Work task >> Using the records below, transcribe word for word the stretch from the line that contains "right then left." through the line that contains "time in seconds", both end lines included, and nothing else.

━━ The records ━━

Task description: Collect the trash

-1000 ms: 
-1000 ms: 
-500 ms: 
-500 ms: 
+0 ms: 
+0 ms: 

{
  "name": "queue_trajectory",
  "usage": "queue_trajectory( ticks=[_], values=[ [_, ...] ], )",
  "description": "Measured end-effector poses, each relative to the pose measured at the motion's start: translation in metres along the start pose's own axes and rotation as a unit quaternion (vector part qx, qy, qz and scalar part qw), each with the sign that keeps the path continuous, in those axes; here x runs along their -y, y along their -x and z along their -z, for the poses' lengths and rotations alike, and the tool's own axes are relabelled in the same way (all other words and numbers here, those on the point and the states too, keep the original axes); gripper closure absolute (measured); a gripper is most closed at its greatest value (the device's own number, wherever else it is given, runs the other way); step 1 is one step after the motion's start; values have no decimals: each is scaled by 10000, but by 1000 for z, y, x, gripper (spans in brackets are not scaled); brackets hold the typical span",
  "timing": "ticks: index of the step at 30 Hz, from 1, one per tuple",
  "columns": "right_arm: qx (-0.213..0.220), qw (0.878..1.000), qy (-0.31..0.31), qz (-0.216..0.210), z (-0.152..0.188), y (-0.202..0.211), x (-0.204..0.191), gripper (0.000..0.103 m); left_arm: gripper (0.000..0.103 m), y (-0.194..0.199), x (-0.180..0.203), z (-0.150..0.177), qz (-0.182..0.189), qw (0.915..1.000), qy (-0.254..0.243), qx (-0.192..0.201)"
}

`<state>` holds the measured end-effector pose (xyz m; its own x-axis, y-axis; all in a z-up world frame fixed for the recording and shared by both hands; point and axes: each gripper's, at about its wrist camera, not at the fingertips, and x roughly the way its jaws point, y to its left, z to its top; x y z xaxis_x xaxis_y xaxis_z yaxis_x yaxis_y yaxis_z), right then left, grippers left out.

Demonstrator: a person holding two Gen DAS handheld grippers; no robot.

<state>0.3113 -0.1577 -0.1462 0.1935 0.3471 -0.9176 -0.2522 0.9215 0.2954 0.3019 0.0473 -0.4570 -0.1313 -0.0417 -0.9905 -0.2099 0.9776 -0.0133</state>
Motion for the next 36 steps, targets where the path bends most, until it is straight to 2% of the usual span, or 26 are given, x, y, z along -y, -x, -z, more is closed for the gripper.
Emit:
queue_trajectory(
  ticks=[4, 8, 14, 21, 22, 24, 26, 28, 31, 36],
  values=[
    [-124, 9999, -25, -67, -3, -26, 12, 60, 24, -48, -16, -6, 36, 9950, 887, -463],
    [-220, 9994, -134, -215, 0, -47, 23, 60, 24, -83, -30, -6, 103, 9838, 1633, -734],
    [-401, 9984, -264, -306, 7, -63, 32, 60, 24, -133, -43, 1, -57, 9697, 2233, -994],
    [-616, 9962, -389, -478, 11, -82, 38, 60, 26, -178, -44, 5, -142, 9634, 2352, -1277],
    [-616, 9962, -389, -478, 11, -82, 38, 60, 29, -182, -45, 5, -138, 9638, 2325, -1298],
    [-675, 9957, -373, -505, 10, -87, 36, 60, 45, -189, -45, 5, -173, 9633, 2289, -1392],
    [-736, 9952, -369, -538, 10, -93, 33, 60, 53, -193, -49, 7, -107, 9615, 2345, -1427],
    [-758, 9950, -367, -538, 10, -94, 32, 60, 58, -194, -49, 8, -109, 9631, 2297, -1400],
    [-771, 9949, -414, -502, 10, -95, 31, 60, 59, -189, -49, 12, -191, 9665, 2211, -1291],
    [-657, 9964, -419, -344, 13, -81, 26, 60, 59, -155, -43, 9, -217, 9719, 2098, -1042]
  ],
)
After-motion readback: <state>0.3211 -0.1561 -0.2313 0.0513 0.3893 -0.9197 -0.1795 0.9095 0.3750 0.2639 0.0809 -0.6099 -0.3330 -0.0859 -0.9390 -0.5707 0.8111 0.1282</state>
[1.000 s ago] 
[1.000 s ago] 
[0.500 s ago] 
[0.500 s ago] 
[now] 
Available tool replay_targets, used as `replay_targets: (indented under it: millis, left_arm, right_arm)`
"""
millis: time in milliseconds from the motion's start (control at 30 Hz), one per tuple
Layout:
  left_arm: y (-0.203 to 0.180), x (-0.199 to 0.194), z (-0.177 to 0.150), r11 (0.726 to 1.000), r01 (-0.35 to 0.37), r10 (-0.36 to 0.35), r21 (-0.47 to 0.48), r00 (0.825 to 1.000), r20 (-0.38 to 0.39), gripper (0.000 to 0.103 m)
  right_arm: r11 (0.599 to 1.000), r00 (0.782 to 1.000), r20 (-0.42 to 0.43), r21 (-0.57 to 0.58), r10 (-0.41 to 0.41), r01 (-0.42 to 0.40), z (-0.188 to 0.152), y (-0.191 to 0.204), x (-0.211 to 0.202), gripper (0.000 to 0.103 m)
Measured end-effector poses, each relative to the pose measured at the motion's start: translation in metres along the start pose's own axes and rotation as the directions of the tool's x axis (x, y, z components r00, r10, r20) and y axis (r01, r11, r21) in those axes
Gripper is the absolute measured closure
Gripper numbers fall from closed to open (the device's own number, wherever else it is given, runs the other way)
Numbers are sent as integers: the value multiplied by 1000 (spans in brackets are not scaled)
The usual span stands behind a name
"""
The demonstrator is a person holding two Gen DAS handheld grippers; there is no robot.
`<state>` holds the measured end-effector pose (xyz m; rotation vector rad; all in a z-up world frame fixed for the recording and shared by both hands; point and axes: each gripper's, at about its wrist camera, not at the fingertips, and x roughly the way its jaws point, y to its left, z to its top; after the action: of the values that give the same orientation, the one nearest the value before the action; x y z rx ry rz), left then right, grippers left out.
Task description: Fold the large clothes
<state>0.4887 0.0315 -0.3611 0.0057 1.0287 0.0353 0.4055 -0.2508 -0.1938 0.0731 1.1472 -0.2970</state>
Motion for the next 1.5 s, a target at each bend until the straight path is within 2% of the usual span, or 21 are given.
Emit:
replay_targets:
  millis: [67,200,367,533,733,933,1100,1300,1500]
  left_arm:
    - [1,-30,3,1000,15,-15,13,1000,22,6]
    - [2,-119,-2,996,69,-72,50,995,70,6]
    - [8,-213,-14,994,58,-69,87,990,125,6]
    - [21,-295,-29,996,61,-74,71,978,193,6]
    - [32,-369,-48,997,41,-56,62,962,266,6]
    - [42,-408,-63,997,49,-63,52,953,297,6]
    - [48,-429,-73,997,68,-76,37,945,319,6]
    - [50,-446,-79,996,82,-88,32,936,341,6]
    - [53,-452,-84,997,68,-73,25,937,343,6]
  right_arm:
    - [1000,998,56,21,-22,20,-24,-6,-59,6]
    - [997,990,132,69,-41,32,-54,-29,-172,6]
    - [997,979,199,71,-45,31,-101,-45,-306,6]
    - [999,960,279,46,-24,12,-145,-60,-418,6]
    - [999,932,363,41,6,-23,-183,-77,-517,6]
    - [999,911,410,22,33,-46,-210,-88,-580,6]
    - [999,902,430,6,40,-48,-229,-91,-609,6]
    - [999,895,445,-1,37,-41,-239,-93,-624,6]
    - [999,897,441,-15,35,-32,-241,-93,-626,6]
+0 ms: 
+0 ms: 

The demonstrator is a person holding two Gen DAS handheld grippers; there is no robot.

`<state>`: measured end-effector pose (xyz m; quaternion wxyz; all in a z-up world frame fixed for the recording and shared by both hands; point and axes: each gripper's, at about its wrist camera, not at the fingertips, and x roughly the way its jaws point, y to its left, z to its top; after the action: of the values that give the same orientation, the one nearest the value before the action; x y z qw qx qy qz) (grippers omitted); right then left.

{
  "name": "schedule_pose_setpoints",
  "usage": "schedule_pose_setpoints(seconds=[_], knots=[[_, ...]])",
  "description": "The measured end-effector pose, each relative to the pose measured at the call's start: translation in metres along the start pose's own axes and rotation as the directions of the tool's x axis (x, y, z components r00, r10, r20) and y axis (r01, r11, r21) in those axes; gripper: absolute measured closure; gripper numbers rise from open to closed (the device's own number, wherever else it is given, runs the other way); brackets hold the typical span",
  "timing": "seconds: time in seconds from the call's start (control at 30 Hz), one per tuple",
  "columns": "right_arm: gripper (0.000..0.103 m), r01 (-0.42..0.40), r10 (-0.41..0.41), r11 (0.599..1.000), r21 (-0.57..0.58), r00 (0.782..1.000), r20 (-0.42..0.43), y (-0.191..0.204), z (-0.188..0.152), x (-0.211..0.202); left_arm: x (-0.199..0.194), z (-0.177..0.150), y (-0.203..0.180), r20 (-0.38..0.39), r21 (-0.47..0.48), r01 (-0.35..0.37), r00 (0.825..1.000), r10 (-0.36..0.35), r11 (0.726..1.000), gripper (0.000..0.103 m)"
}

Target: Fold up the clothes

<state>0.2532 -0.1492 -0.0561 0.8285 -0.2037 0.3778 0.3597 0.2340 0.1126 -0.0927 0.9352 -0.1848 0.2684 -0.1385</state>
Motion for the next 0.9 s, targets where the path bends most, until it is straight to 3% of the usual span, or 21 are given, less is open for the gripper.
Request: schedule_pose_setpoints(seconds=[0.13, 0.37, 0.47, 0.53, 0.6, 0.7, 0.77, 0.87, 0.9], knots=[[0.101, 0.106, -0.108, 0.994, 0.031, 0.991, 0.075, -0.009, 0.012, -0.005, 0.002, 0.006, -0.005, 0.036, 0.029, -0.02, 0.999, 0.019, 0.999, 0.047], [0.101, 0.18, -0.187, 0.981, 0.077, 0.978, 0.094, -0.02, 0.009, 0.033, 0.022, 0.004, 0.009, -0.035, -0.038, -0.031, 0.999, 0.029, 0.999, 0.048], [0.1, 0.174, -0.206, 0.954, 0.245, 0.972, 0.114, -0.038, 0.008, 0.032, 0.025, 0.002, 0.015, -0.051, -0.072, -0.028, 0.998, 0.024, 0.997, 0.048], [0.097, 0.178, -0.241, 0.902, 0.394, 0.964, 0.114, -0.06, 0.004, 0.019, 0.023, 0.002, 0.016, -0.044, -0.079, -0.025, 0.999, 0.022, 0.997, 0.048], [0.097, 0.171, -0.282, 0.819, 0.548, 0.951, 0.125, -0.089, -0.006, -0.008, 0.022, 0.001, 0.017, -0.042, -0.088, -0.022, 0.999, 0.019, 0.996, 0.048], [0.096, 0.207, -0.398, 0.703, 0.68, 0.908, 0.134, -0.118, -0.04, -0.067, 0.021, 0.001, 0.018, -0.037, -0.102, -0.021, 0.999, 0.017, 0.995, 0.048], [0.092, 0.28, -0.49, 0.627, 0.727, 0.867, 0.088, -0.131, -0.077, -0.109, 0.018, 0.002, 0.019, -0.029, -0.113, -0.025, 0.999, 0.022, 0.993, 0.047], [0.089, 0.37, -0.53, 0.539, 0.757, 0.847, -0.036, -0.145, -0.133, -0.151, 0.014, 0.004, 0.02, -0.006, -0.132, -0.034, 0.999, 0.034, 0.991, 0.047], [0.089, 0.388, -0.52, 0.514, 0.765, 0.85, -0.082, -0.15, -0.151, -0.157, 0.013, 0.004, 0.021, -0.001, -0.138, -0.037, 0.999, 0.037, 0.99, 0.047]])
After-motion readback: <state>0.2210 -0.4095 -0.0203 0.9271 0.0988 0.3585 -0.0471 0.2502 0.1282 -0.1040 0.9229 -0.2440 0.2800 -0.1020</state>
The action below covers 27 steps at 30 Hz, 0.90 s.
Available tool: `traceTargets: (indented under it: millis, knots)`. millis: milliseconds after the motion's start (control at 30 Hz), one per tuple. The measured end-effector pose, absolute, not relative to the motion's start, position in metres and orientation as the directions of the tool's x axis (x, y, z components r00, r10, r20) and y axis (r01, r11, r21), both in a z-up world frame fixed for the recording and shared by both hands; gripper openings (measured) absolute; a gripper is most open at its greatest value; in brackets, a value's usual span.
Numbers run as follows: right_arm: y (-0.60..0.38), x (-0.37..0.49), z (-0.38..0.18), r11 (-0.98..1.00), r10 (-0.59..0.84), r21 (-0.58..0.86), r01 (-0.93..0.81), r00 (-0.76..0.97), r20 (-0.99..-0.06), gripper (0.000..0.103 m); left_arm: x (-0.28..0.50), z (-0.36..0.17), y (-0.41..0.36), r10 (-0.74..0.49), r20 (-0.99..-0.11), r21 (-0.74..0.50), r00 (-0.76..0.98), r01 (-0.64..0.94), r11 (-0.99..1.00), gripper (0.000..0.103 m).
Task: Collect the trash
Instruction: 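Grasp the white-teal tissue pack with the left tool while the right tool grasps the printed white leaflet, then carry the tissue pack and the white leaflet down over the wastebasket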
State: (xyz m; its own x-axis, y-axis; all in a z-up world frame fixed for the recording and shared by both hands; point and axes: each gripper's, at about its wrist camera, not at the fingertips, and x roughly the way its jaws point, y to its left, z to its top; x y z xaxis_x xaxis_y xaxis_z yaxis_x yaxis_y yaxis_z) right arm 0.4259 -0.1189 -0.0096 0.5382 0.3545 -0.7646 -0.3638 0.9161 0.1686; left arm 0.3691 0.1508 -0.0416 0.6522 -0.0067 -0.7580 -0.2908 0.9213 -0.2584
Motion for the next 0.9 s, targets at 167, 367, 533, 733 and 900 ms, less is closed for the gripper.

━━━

Result for this task >>
`<state>`: measured end-effector pose (xyz m; quaternion wxyz; all in a z-up world frame fixed for the recording and shared by both hands; point and axes: each gripper's, at about its wrist camera, not at the fingertips, and x roughly the way its jaws point, y to its left, z to its top; after the action: of the values that give the same orientation, the one nearest the value before the action; x y z qw qx qy qz) (grippers omitted); right then left.

{
  "name": "schedule_pose_setpoints",
  "usage": "schedule_pose_setpoints(seconds=[_], knots=[[_, ...]])",
  "description": "The measured end-effector pose, each relative to the pose measured at the call's start: translation in metres along the start pose's own axes and rotation as the directions of the tool's x axis (x, y, z components r00, r10, r20) and y axis (r01, r11, r21) in those axes; gripper: absolute measured closure; gripper numbers rise from open to closed (the device's own number, wherever else it is given, runs the other way); brackets hold the typical span",
  "timing": "seconds: time in seconds from the call's start (control at 30 Hz), one per tuple",

This answer has no further content.